Each year on the Sunday after Trinity Sunday, I open my vesting closet with a smile and comb through all of my vestments until I reach a small hanger that holds a single and specific stole. The stole is green and embroidered on each end with a Celtic knot. It was a gift from St. John’s, Roanoke parishioners Walter and Sara Miller after we’d traveled with a parish group on pilgrimage to Ireland in 2011. It is my favorite stole, due to the givers, the gift, and the embroidery, which symbolizes—like Jesus’ metaphor of the vine in John 15—our interconnectedness with God and one another. I also like the stole because its annual reintroduction into my worship wardrobe marks the beginning of “ordinary time.”
The church year is divided into liturgical seasons, and each season has an important and particular theological and spiritual emphasis. The season of Advent is anticipatory. It readies us for the coming of Christ, both in remembrance of the Nativity and in preparation for Jesus’ return at the consummation of all things. The Christmas season is a twelve-day celebration of the Incarnation. The Epiphany season encourages us to walk through the world with eyes open to both the mundane and miraculous presence of God. Lent is the season of penitence, as we vulnerably and honestly examine our lives, expressing contrition for our errors and laboring to repair things we have damaged or neglected. The season of Easter is the fifty-day joyous exaltation of the Resurrection of Jesus, with its ultimate defeat of death and promise of eternal life for us all. The Easter season ends with the arrival of the Holy Spirit on Pentecost, immediately after which we observe Trinity Sunday, the one day of the year in which we wrestle mightily with the doctrine of Father, Son, and Holy Spirit.
If you read the preceding paragraph with calendar in hand, you recognize that there is a long stretch of days, weeks, and months between Trinity Sunday and the First Sunday of Advent. This season has no name. Commonly, we refer to it as simply the “season after Pentecost.” In earlier eras of the church, it was also called “ordinary time.”
Ordinary time gained its name because its many weeks are merely marked with ordinal numbers (week 1, week 2, week 3, etc.). But as so often in ecclesiastical life, this season’s name took on an additional layer of meaning. With all the other seasons of the church year so pregnant with emphatic purpose, the long season of ordinary time grants us permission to be, well, ordinary. It is a blessed coincidence that ordinary time encompasses the summer months. Now, we can exhale, relax a bit, slow down, and simply be. In a sense, ordinary time is the sabbath time of the church year. It grants us the opportunity to enjoy one another with no motive other than that enjoyment. It allows us to pray to God as primarily a means to get to know God, rather than undertaking the more pointed prayer of the other seasons.
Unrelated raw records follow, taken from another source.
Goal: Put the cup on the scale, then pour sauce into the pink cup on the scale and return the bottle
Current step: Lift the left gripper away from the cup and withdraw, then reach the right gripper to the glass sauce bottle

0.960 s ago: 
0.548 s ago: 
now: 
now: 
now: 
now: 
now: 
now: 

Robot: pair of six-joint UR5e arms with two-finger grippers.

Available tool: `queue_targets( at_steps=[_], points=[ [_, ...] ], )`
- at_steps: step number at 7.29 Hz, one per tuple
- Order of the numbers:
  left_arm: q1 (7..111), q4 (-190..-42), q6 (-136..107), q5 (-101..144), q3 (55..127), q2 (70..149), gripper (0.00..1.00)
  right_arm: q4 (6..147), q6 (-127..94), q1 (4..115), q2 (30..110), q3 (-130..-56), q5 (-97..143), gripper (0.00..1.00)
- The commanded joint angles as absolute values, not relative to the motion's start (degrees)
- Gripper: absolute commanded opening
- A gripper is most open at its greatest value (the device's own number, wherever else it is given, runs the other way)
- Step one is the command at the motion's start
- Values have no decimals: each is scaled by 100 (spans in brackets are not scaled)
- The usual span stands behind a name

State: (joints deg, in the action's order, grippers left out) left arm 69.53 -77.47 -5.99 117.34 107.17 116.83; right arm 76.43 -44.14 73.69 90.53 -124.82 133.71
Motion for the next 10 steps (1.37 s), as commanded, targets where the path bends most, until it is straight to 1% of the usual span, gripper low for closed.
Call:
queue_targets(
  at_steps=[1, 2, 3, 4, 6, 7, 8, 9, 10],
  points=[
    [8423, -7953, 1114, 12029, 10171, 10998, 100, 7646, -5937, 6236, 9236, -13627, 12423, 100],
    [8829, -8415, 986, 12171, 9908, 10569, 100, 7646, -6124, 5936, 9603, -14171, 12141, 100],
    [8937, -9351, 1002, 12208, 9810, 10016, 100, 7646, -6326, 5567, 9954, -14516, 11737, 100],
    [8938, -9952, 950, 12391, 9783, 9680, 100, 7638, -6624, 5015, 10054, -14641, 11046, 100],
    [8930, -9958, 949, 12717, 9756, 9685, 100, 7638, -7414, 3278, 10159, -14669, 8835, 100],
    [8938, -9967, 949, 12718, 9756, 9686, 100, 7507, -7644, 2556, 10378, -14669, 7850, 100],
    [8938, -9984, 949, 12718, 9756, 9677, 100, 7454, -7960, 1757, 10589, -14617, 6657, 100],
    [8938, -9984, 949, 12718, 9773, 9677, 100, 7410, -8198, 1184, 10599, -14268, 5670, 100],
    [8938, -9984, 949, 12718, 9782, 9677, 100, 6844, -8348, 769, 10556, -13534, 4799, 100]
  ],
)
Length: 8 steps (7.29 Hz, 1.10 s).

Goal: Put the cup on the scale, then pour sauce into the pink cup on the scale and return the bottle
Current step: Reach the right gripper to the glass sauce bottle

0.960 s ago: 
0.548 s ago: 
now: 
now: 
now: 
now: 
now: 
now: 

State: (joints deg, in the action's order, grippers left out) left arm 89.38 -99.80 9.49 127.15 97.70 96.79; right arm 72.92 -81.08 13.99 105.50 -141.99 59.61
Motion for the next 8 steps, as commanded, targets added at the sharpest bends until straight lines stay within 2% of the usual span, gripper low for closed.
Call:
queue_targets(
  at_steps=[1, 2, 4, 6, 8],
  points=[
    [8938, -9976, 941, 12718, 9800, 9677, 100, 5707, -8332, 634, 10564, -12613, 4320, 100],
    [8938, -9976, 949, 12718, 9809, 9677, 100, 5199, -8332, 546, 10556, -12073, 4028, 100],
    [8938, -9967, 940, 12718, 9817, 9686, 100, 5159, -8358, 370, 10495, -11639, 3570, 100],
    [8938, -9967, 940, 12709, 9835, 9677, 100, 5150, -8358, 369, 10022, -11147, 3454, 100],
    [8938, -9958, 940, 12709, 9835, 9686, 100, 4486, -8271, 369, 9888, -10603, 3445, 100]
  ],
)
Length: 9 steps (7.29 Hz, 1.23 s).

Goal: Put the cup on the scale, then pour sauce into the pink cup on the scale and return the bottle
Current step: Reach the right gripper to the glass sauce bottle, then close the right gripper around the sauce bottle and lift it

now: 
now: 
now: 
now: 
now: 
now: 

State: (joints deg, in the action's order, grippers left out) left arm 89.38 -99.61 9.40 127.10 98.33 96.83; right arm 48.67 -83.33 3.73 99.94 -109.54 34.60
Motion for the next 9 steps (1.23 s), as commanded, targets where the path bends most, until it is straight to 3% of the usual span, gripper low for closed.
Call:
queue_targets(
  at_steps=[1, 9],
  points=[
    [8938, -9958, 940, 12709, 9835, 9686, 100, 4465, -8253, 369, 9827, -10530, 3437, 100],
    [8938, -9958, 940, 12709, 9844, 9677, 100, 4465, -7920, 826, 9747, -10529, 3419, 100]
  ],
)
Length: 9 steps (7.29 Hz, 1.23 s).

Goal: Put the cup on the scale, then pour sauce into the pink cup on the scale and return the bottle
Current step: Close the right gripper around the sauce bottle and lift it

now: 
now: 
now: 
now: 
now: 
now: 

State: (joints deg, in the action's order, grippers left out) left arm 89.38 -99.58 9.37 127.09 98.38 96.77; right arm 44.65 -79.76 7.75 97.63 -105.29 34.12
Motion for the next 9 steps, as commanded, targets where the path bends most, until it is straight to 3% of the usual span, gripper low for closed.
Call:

It would be a mistake to imagine ordinary time as a time to neglect our spiritual lives. It’s certainly not a time to check out of attending church! Rather, ordinary time is the season in which we can tend to these things for their own sake, without the sometimes-heavy weight that the other seasons carry. Ordinary time is a “light” season, we might say. For me, it provides time to focus on the meaning of that Celtic knot embroidered on my green stole: That we are one with Christ and one another, just as Jesus and the Father are one. Such reflection is especially important as we continue to emerge from the pandemic and reestablish our connections with one another. Ordinary time grants me the space to savor that reality and recharge my spiritual batteries. In that way, it is a gift…and it is anything but ordinary!